At 10:09:14 AM VUL opened and 565,508 shares of VUL traded at $12.08 (for $6.83M) on the opening match - the sellers at open were likely shareholders who had been scared by the short seller report.
So while the share price didn’t open at above the $13.50 required for our short squeeze theory to kick in, our assumption remained that the short sellers would cover on the first day the market opened after the short attack report was released where maximum fear and uncertainty was likely in the market, and we assume the short sellers quickly started buying up VUL stock to "cover" and lock in their "gains".
So by our assumptions, at market open a chunk of the open short position could have been covered (ie: shorted shares bought back) at $12.08 for a profit of about $1.42 per share (IF the short sellers covered on the opening match).

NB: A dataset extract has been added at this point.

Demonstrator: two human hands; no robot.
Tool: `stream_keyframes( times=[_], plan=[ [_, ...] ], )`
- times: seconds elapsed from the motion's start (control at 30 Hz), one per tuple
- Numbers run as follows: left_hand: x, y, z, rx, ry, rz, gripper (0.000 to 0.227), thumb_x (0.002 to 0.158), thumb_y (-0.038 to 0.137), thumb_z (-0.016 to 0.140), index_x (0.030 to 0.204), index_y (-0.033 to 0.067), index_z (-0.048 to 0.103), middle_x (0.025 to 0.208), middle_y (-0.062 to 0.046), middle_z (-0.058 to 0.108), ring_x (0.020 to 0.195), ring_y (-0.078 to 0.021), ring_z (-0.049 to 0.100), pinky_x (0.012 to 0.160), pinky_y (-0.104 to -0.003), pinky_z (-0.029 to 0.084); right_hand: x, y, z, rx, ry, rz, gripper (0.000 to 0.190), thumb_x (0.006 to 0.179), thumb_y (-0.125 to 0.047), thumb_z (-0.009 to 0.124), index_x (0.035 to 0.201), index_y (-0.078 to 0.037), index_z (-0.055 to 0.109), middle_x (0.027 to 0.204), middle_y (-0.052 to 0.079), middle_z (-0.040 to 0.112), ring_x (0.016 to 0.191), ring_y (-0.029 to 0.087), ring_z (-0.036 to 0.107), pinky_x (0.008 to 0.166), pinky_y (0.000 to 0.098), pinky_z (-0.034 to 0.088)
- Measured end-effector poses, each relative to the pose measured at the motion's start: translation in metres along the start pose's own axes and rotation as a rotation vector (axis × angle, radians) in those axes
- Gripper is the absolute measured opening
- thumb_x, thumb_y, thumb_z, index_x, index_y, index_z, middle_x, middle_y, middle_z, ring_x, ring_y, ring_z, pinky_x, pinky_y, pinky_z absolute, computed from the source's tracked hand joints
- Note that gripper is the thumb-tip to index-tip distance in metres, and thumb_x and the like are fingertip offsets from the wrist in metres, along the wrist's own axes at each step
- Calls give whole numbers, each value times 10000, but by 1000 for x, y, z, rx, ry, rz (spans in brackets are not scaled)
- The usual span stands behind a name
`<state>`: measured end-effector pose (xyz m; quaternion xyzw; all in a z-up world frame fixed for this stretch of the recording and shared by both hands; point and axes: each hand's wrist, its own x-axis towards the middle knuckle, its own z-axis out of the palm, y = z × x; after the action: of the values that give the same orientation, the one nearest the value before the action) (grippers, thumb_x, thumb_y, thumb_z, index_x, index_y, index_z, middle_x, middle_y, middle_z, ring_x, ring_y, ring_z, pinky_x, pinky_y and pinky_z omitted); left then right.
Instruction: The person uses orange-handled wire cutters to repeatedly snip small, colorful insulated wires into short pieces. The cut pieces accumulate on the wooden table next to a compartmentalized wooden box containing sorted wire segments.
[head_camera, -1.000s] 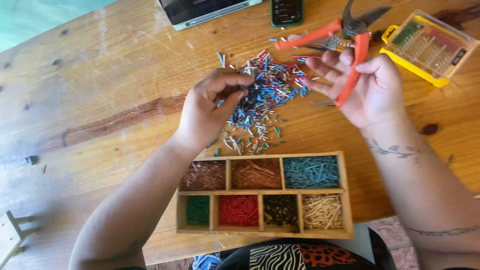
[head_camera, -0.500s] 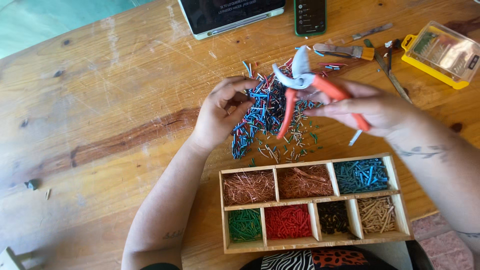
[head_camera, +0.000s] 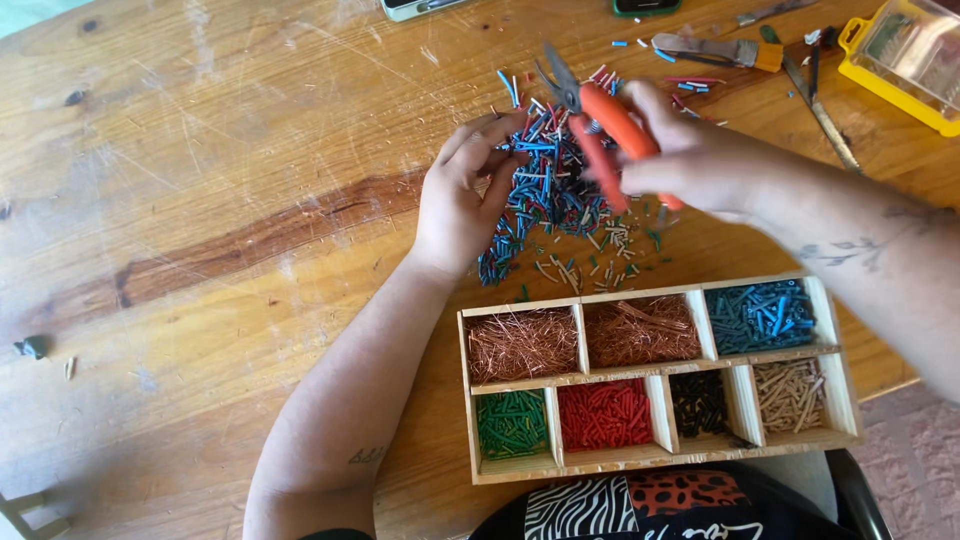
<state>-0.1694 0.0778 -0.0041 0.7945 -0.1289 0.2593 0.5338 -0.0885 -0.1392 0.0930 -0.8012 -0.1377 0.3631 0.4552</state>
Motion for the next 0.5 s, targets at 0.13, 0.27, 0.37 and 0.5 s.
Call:
stream_keyframes(
  times=[0.13,0.27,0.37,0.5],
  plan=[
    [0,-4,1,76,-20,3,383,1056,15,650,1407,158,598,1355,-92,636,1174,-203,692,972,-276,597,1,29,-33,-718,66,-237,1066,699,-57,775,1575,-228,192,1554,143,499,1260,307,603,1000,399,436],
    [-3,-6,1,205,-99,104,448,1032,-9,692,1436,145,576,1364,-112,614,1268,-287,651,1071,-365,551,-3,48,-36,-1024,108,-469,1087,584,-173,868,1569,-204,409,1468,141,435,1222,384,537,1041,442,430],
    [-4,-8,1,188,-149,141,463,1036,-14,701,1448,145,562,1366,-122,613,1280,-308,646,1108,-375,531,-4,45,-30,-1022,94,-468,1085,537,-212,883,1533,-195,452,1447,136,470,1222,349,556,1045,409,429],
    [-3,-6,-1,144,-193,143,457,1049,-6,685,1457,157,560,1370,-107,618,1286,-286,640,1146,-356,493,-1,47,-31,-1007,46,-517,1046,531,-187,860,1509,-181,487,1461,121,502,1261,294,547,1086,370,396]
  ],
)
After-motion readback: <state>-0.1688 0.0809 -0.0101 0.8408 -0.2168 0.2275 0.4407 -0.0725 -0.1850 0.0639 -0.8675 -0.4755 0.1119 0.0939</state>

Within 60 seconds of open a further $2.78M shares changed hands, with buyers kicking in to push the price up to $12.80 in the first minute - this fast price rise after open looked to have all the hallmarks of short covering during "peak fear", but we don’t have access to the data to confirm it.
For the rest of the day VUL bounced between $12.50 and $13.20 and on record volume, the volume weighted average price for the day was $12.70 - so theoretically the short sellers could have covered and made a profit of around 75c per share if they covered gradually throughout the day.
So if 1,290,385 shorted VUL shares were covered on the day (assuming the short price was around the ~$13.50 we calculated) the short sellers could have made around $928k profit - not including the cost to commission the J Capital report (which we understand costs about $200k) and the costs to create the short facility.
Our final observation was that on the closing match (between 4:00pm and 4:11pm) a total of $22M worth of VUL shares changed hands - this is more than the average daily trading volume of VUL .
While there was obviously a lot of selling, as always there were buyers on the other side of every sell, happy to buy at ~$12.70, and with a total of $115M traded during the day it seems VUL might now have some fresh new shareholder’s on the register at ~$12.70 who are ready to join us and other existing holders on the next leg of the VUL journey.
We will find out how much of the VUL short position was actually covered mid this week when the Friday 29th October "short position" numbers are released - You can see the current daily short positions on any ASX stock here - there is a 4 day delay in short positions being published.
It will be interesting to see how many VUL short positions were closed on Friday. VUL was in a strong upward trend on the back of their third offtake agreement, so we’ll be surprised if most of the short positions weren’t closed on Friday to mitigate the "risk" of VUL’s strong upward trend continuing, especially now that the short sellers "low hanging fruit" of easily scare-able shareholders have been shaken out and a solid new base formed at $12.70 on $115M volume.
So while the opening share price condition of $13.50 for the short squeeze we predicted was not met, we do think the short sellers were probably a little disappointed in the result that their short attack achieved, after VUL held up pretty well above $12.50, giving back just 7 days worth of recent gains.
So VUL weathered the "short attack" storm, and while short attacks can be frustrating for long term shareholders and a distraction for company management, they are unfortunately a part of what happens when a company shows some early success and increased profile like VUL has done over the last 12 months.
On the plus side, a short attack is a good test of the overall robustness of a company and VUL withstood the brunt of this attack, any VUL holders that were planning to sell probably did it yesterday, which means we will have a stronger register going forward.
Finally, a short attack report provides a good reminder and opportunity for shareholders to refresh their due diligence on the company. We continue to hold a long term position in VUL.